### TASK DESCRIPTION
The answer must consist only of the lines from the line with "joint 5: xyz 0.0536" to the line with "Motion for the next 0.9", both included, exactly as they stand below.

Top of PROVIDED INFORMATION

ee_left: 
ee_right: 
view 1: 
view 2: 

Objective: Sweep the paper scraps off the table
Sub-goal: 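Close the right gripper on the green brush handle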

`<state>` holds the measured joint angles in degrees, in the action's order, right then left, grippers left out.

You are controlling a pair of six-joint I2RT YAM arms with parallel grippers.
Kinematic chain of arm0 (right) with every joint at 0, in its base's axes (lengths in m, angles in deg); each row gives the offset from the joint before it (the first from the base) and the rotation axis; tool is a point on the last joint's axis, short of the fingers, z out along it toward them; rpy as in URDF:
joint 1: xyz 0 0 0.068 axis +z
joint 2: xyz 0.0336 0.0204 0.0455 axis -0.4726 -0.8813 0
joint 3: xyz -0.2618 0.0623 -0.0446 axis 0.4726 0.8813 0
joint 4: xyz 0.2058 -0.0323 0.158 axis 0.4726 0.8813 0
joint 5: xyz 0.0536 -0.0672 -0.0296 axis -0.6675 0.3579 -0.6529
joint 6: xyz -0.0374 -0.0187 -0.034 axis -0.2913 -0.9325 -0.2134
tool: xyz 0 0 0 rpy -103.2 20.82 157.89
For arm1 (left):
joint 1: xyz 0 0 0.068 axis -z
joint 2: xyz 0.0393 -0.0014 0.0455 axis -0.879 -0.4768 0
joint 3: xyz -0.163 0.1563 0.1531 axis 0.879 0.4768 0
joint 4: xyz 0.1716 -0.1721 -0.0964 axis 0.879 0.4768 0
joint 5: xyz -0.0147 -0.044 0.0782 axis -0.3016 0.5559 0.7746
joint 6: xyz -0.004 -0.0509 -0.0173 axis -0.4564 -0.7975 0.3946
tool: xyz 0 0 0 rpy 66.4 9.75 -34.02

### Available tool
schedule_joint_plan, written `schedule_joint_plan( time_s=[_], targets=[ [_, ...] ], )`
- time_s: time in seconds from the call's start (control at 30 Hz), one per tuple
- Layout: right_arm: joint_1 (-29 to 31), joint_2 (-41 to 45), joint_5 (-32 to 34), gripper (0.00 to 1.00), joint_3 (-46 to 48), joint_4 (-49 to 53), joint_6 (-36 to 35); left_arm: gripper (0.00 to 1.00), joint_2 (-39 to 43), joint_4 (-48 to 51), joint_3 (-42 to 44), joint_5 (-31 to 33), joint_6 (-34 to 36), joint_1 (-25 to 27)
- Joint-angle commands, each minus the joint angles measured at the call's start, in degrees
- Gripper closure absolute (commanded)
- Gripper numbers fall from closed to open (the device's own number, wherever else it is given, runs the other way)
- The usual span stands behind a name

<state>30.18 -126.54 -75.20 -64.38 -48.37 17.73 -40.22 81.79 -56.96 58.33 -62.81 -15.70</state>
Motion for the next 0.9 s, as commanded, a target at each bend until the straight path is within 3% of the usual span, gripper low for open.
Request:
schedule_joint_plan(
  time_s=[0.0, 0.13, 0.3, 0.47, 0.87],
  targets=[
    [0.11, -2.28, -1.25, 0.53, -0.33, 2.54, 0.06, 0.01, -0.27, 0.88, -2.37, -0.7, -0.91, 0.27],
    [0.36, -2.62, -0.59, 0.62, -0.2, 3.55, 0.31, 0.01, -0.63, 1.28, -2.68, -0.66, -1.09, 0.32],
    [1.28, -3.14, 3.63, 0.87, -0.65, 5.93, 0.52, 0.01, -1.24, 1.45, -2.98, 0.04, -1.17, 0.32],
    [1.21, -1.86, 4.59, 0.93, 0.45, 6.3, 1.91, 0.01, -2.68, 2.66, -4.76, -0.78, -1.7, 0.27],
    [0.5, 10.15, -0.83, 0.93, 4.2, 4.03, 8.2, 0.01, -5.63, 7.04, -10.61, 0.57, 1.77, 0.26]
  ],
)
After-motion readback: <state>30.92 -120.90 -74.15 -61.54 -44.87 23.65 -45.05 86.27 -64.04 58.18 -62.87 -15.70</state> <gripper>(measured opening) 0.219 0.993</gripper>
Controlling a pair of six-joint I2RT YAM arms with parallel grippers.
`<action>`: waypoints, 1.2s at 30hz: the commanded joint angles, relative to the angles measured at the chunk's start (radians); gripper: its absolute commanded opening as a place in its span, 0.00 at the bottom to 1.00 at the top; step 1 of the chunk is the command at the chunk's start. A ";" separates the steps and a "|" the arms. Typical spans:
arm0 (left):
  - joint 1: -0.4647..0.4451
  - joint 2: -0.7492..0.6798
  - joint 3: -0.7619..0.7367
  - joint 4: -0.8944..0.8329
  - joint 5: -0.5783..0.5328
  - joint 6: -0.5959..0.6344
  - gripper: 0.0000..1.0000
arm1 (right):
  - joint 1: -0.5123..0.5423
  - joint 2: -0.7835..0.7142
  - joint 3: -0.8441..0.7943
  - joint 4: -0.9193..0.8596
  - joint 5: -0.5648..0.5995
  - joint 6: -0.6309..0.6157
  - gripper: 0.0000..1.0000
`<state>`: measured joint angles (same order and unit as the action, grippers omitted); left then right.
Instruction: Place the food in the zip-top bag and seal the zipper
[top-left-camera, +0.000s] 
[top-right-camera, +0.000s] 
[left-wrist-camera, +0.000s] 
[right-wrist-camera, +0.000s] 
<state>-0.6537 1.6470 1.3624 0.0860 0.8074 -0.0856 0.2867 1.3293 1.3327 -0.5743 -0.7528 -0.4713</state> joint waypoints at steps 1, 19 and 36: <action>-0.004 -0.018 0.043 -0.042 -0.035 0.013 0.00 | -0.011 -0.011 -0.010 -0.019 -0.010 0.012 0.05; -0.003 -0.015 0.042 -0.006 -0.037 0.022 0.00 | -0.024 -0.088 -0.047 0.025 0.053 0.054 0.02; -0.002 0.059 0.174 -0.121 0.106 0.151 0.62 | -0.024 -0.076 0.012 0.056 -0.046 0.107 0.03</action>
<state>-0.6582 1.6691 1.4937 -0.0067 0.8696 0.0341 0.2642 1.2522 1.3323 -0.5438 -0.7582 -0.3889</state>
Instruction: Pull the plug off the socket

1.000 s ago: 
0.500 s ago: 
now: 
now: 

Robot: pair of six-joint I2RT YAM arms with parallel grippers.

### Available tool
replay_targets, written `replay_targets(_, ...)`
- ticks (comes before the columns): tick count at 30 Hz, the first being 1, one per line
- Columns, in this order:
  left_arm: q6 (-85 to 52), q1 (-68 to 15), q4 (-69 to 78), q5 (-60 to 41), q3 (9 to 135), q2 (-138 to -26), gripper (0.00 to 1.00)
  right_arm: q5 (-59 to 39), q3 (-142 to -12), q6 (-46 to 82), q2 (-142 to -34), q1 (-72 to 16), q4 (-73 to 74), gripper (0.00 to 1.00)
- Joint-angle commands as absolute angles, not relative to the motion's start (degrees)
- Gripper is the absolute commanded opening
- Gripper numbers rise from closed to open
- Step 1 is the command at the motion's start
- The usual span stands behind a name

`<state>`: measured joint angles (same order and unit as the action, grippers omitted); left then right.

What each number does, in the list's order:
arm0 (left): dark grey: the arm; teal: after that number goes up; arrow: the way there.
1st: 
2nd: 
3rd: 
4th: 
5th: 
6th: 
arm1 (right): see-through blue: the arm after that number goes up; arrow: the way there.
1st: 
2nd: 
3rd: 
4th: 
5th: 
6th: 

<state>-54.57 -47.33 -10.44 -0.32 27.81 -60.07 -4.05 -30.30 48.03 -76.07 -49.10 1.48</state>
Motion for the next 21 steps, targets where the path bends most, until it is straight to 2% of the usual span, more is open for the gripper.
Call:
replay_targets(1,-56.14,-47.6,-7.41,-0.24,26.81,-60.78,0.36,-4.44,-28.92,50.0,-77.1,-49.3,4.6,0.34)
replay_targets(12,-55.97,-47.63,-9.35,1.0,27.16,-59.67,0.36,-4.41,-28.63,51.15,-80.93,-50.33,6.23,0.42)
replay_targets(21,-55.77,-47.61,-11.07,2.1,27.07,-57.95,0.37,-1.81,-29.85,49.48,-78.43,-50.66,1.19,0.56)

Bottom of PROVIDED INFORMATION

### OUTPUT FOR THIS EXERCISE
joint 5: xyz 0.0536 -0.0672 -0.0296 axis -0.6675 0.3579 -0.6529
joint 6: xyz -0.0374 -0.0187 -0.034 axis -0.2913 -0.9325 -0.2134
tool: xyz 0 0 0 rpy -103.2 20.82 157.89
For arm1 (left):
joint 1: xyz 0 0 0.068 axis -z
joint 2: xyz 0.0393 -0.0014 0.0455 axis -0.879 -0.4768 0
joint 3: xyz -0.163 0.1563 0.1531 axis 0.879 0.4768 0
joint 4: xyz 0.1716 -0.1721 -0.0964 axis 0.879 0.4768 0
joint 5: xyz -0.0147 -0.044 0.0782 axis -0.3016 0.5559 0.7746
joint 6: xyz -0.004 -0.0509 -0.0173 axis -0.4564 -0.7975 0.3946
tool: xyz 0 0 0 rpy 66.4 9.75 -34.02

### Available tool
schedule_joint_plan, written `schedule_joint_plan( time_s=[_], targets=[ [_, ...] ], )`
- time_s: time in seconds from the call's start (control at 30 Hz), one per tuple
- Layout: right_arm: joint_1 (-29 to 31), joint_2 (-41 to 45), joint_5 (-32 to 34), gripper (0.00 to 1.00), joint_3 (-46 to 48), joint_4 (-49 to 53), joint_6 (-36 to 35); left_arm: gripper (0.00 to 1.00), joint_2 (-39 to 43), joint_4 (-48 to 51), joint_3 (-42 to 44), joint_5 (-31 to 33), joint_6 (-34 to 36), joint_1 (-25 to 27)
- Joint-angle commands, each minus the joint angles measured at the call's start, in degrees
- Gripper closure absolute (commanded)
- Gripper numbers fall from closed to open (the device's own number, wherever else it is given, runs the other way)
- The usual span stands behind a name

<state>30.18 -126.54 -75.20 -64.38 -48.37 17.73 -40.22 81.79 -56.96 58.33 -62.81 -15.70</state>
Motion for the next 0.9 s, as commanded, a target at each bend until the straight path is within 3% of the usual span, gripper low for open.

The output given here is complete.